Sustainable farm diversification at its best as Cumbrian farm starts meat business, producing and selling burgers, kebabs and meatballs.
Wresting a living from a way of farming that is as old as the hills sees traditional shepherding combined with more modern thinking and, as one mother and daughter team told Gaina Morgan, it is about finding the balance.
Their tenanted farm is high above the Elan Valley, the reservoirs of which supply water to Birmingham. Weather conditions can be ferocious and fearsome, yet the pair relish their lifestyle.
They are self-reliant, resilient and well equipped to face everyday challenges. They love that they and their neighbours still work together, gather on foot, pony and quad and generally look out for one another.

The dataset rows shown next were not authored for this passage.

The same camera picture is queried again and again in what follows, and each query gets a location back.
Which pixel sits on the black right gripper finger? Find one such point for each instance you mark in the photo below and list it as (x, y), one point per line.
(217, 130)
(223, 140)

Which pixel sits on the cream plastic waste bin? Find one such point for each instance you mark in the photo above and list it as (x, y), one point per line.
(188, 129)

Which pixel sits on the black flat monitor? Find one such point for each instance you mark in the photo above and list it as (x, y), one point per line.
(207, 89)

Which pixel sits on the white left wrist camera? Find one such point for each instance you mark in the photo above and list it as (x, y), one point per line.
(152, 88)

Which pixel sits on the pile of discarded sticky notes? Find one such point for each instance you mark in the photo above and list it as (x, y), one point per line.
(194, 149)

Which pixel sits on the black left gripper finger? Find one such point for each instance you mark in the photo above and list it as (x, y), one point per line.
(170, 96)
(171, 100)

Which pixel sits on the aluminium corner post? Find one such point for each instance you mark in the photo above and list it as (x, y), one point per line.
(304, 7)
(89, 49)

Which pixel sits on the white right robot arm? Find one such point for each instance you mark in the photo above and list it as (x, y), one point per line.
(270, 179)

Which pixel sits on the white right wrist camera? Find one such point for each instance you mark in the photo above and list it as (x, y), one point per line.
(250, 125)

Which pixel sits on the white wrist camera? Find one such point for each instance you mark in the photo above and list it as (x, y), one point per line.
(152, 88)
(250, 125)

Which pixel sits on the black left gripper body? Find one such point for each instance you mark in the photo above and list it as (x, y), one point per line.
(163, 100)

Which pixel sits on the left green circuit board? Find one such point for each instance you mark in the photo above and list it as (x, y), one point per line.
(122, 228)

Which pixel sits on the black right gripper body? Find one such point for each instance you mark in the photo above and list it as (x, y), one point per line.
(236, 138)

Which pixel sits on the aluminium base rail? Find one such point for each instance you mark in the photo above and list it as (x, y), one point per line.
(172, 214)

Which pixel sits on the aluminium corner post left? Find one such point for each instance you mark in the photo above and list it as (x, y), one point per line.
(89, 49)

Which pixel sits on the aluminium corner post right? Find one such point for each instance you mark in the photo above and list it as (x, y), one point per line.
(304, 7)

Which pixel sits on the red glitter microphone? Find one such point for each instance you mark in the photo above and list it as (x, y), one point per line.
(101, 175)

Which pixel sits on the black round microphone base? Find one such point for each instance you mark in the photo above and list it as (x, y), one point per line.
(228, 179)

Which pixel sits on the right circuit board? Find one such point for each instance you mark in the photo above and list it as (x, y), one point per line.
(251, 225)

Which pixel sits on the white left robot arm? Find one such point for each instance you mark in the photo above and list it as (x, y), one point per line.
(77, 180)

The pair farm hardy Elan Valley Welsh Mountain ewes as well as a small flock of Texel and Suffolk sheep, with the farm’s traditional hefted flock grazing on the open hills where their ground stretches for miles.
It is sustainable farming but, as Tanya explains, they do worry.
The political landscape and the multi-layered changes and challenges that come with Brexit are a concern.
Then there is increasing UK legislation and the constraints of the Cambrian Mountains Environmentally Sensitive Area among other schemes.
The Elan Trust website still bears the message ‘The economics of farming on the Elan Estate, and the uplands in general, is entirely dependent upon financial support from the EU through the Common Agricultural Policy’ and Tanya fears a return to the ‘dirt poor’ days of the 1980s when, as a girl with her parents, she first settled here.
She says: “The biggest fear for me right now is not only Brexit-associated funding changes, but also changing tenancy legislation and massive expectations on social media about what we are supposed to do in the countryside.
“There are many levels of change that we’re facing right now. Some of it might be for the better, but we just feel left out of the debate. We’ve replied to several consultations about farm policy changes, but none of our feedback seems to get through.”